▶ [ASSIGNMENT] Copy out the data exactly as it appears, without a single image.

_____

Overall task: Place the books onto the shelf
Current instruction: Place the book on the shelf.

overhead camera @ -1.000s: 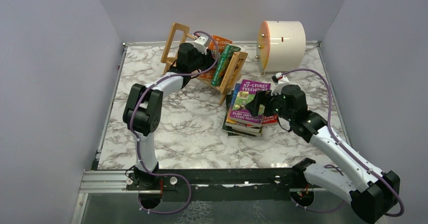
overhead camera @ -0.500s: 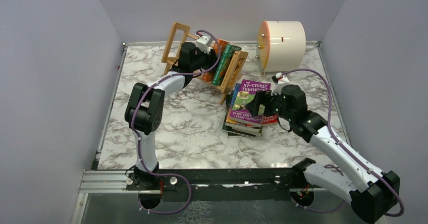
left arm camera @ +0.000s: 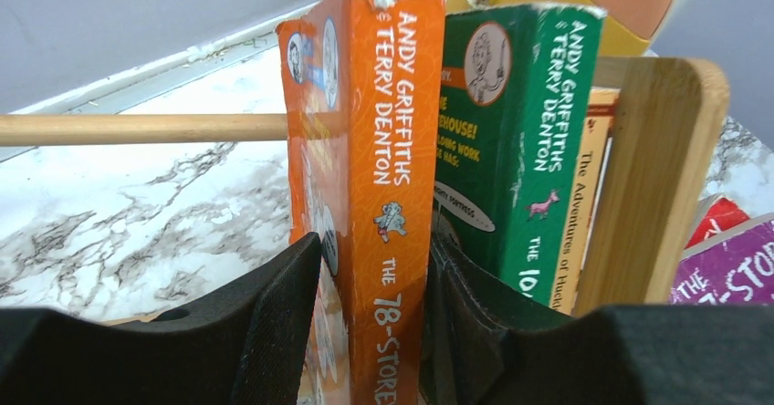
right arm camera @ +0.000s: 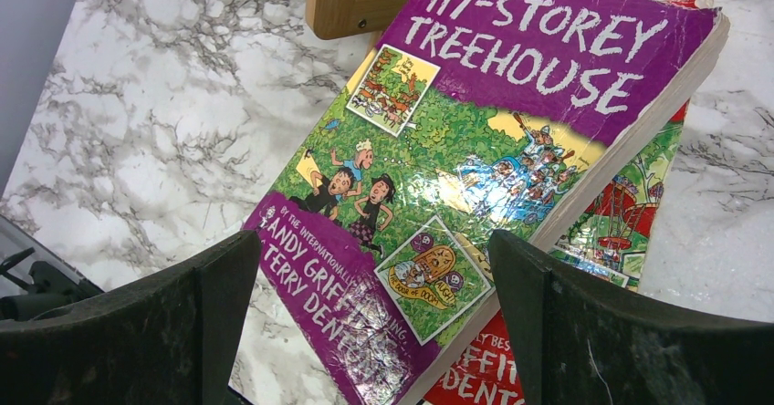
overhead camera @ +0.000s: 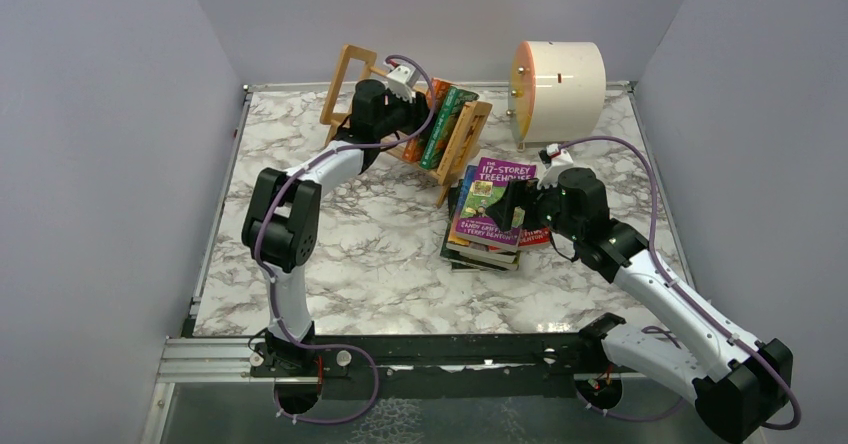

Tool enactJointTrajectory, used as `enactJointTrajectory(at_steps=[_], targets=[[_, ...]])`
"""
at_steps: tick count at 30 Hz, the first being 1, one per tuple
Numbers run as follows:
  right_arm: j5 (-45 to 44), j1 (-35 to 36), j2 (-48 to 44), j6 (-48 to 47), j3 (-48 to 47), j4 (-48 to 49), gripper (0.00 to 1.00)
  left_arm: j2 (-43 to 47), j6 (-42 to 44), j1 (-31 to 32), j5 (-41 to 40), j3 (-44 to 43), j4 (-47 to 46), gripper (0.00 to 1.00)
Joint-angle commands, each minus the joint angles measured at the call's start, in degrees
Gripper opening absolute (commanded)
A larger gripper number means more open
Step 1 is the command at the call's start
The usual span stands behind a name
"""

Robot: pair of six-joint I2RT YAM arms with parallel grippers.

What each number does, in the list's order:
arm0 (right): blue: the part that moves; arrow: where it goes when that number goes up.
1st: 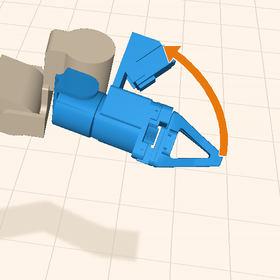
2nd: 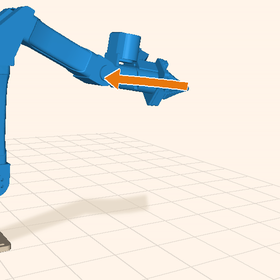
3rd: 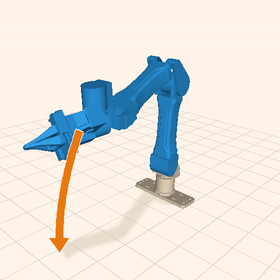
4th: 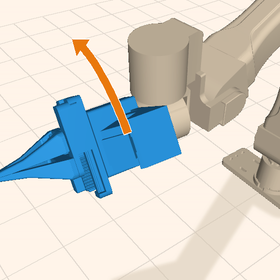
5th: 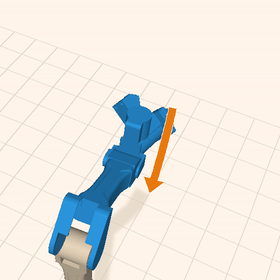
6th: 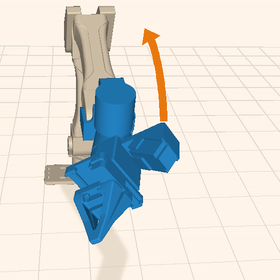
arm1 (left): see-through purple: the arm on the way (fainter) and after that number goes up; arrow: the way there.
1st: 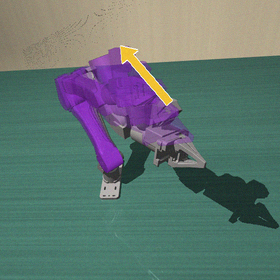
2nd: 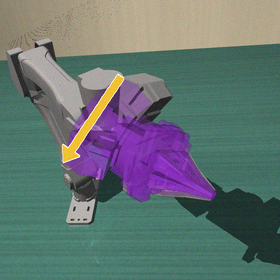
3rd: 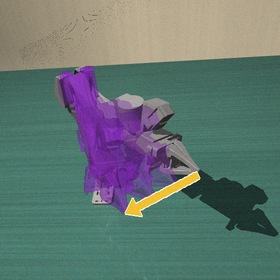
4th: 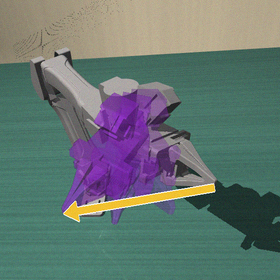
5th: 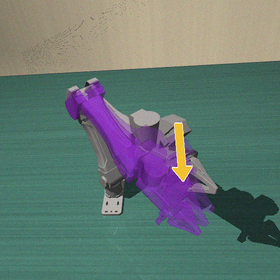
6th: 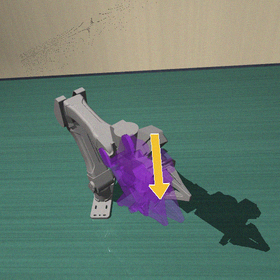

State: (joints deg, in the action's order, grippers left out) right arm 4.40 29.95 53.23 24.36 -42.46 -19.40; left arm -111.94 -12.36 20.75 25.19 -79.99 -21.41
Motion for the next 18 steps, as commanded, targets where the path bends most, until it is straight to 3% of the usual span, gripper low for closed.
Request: enactJointTrajectory(at_steps=[1,13,18], targets=[[0.42,0.27,-0.98,0.51,-0.08,0.88,0.94,3.8,-1.11,0.43,2.85,0.88,-2.01,0.38],[0.18,0.28,-2.4,0.52,-0.01,0.18,0.94,5.94,-1.88,1.54,3.79,1.65,-2.31,0.38],[-0.6,0.27,-3.39,0.6,-0.08,-0.35,0.94,7.35,-2.35,1.51,-0.93,2.23,-0.93,0.38]])
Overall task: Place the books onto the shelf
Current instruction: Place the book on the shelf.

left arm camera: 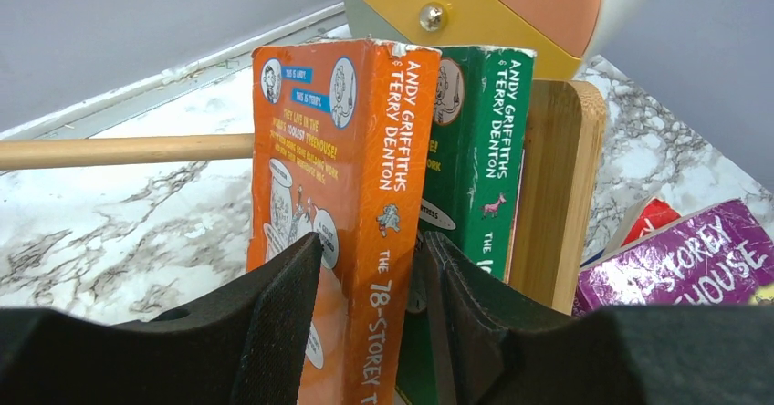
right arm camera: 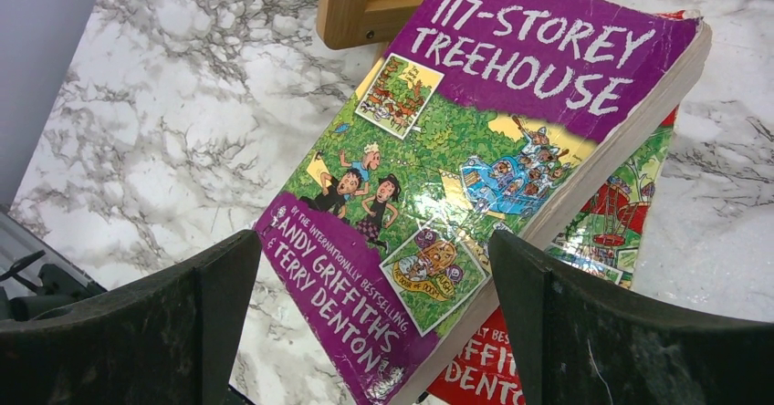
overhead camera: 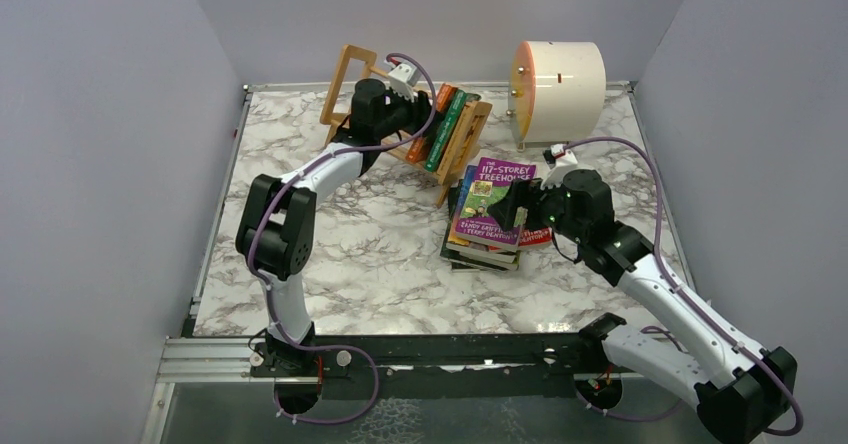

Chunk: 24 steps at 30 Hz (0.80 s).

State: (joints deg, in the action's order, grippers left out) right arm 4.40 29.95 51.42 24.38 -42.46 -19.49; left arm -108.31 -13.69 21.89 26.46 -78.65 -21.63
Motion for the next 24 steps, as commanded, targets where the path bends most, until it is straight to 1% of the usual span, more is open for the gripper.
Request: enactJointTrajectory(at_steps=[1,6,9,18,20,21,24], targets=[[-0.77,0.28,-1.76,0.66,-0.08,-0.41,0.94,4.03,-0.76,0.29,-3.46,0.87,-0.06,0.39],[-1.6,0.27,-2.28,0.84,-0.15,-0.94,0.94,5.8,-0.59,0.35,-10.89,0.87,2.49,0.38],[-2.01,0.24,-2.54,1.04,-0.21,-1.14,0.94,6.64,-0.25,0.35,-14.03,0.87,3.93,0.38],[-2.67,0.28,-2.42,1.54,-0.27,-1.41,0.94,7.99,-0.28,0.29,-16.99,0.87,6.59,0.38],[-4.04,0.27,-2.02,2.17,-1.14,-2.79,0.94,9.64,-0.94,0.3,-17.81,0.87,7.37,0.38],[-4.72,0.28,-1.5,2.61,-2.05,-3.88,0.94,10.37,-1.35,0.33,-17.92,2.23,7.76,0.38],[-7.17,0.28,-0.11,4.07,-4.28,-7.07,0.94,15.13,-2.88,0.47,-17.06,2.77,10.12,0.38]])
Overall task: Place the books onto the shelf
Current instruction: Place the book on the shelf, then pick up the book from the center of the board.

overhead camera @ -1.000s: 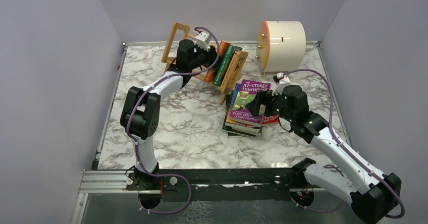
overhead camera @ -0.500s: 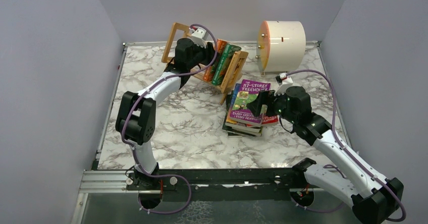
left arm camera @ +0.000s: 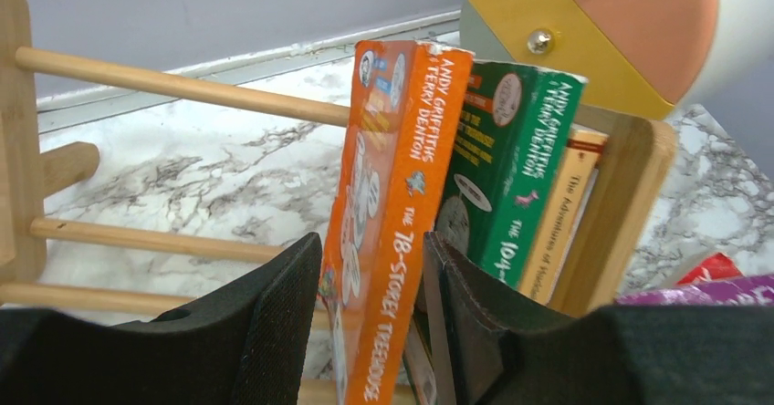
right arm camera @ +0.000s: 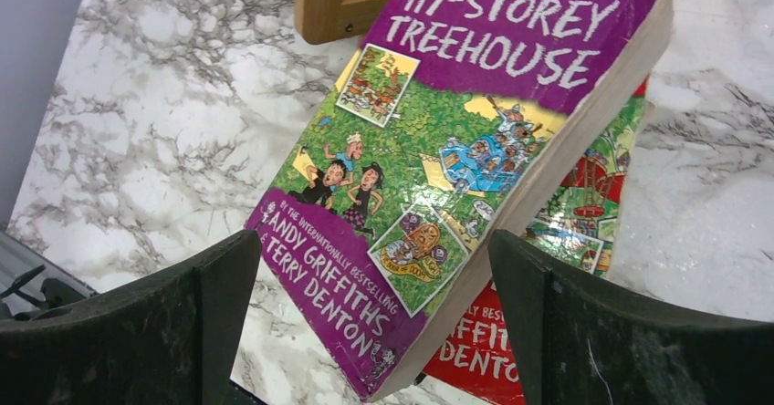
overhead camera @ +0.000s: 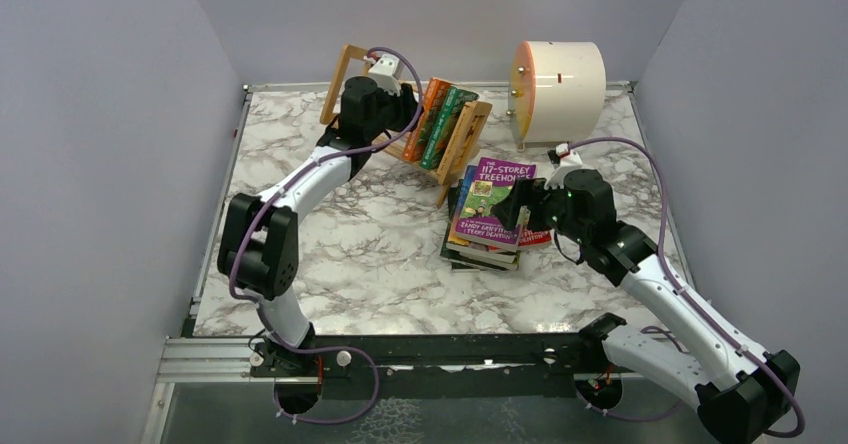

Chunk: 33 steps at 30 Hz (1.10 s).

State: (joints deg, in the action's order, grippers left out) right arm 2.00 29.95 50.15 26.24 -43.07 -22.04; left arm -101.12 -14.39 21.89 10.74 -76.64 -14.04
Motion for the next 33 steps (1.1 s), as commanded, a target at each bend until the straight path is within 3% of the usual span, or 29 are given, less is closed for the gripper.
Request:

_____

▶ [TASK RESPONSE]
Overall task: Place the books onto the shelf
Current instruction: Place the book on the shelf.

overhead camera @ -1.000s: 
overhead camera @ -0.500s: 
left arm camera @ +0.000s: 
right arm camera @ +0.000s: 
overhead camera @ +0.000s: 

Tool enactJointTrajectory, used as `enactJointTrajectory(at_steps=[_], targets=[[_, ...]])`
"""
at_steps: tick count at 30 Hz, the first being 1, one per tuple
Numbers run as follows:
  right_arm: j5 (-45 to 44), j1 (-35 to 36), j2 (-48 to 44), j6 (-48 to 47), j3 (-48 to 47), j4 (-48 to 49), gripper (0.00 to 1.00)
  left_arm: j2 (-43 to 47), j6 (-42 to 44), j1 (-31 to 32), j5 (-41 to 40), j3 (-44 to 43), j4 (-47 to 46), gripper (0.00 to 1.00)
Joint-angle commands, each minus the joint angles measured at the call's start, in degrees
Gripper opening absolute (commanded)
A larger gripper number means more open
Step 1 is the command at the call's start
The usual span stands behind a name
"""

Robot: pair of six-joint I2RT YAM arms with parallel grippers.

What each number does, in the list's order:
arm0 (right): blue: the part that moves; arrow: where it goes when that number goes up.
1st: 
2nd: 
3rd: 
4th: 
5th: 
6th: 
arm1 (left): see-through purple: the arm on the way (fainter) and after that number goes up; arrow: the way there.
1st: 
2nd: 
3rd: 
4th: 
5th: 
6th: 

State: (joints deg, in the action's order, grippers left out) right arm 4.40 29.95 53.23 24.36 -42.46 -19.40; left arm -111.94 -12.36 20.75 25.19 -79.99 -21.41
Motion for the next 18 steps, as commanded, targets where the path bends most, until it is straight to 3% of the usual span, gripper low for closed.
Request: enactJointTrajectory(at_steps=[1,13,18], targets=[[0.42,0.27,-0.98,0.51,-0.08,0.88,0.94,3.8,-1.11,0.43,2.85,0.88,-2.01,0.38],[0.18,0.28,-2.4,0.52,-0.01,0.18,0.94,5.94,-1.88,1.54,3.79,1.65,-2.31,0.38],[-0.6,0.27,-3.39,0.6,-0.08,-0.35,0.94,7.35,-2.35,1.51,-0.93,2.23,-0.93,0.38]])
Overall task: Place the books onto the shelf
Current instruction: Place the book on the shelf.

left arm camera: 
right arm camera: 
overhead camera: 

Chunk: 24 steps at 30 Hz (0.80 s).

State: (joints deg, in the action's order, grippers left out) right arm 4.40 29.95 51.42 24.38 -42.46 -19.49; left arm -108.31 -13.69 21.89 26.46 -78.65 -21.63
Motion for the next 24 steps, as commanded, targets where the path bends most, until it is straight to 1% of the usual span, more is open for the gripper.
Request: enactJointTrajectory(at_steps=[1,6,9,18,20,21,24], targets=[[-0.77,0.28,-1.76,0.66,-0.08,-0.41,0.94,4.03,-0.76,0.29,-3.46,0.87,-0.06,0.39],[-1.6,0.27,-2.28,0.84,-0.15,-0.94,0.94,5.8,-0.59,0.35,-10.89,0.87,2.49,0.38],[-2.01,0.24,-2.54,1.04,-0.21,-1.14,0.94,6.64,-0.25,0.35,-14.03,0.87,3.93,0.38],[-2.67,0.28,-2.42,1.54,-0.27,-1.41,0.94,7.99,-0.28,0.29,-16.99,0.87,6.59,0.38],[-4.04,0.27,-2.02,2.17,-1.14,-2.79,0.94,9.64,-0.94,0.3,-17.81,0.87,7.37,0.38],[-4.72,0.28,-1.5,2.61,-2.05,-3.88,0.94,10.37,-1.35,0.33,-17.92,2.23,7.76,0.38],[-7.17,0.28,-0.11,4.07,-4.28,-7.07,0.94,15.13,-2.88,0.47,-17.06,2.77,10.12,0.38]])
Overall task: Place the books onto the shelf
Current instruction: Place the book on the shelf, then pick up the book from the center of the board.

overhead camera @ -1.000s: 
overhead camera @ -0.500s: 
left arm camera @ +0.000s: 
right arm camera @ +0.000s: 
overhead camera @ +0.000s: 

Chunk: 33 steps at 30 Hz (1.10 s).

State: (joints deg, in the action's order, grippers left out) right arm 2.00 29.95 50.15 26.24 -43.07 -22.04; left arm -101.12 -14.39 21.89 10.74 -76.64 -14.04
Motion for the next 33 steps (1.1 s), as commanded, a target at each bend until the straight path is within 3% of the usual span, or 29 are given, less is closed for the gripper.
Request:

What came before is the finished answer.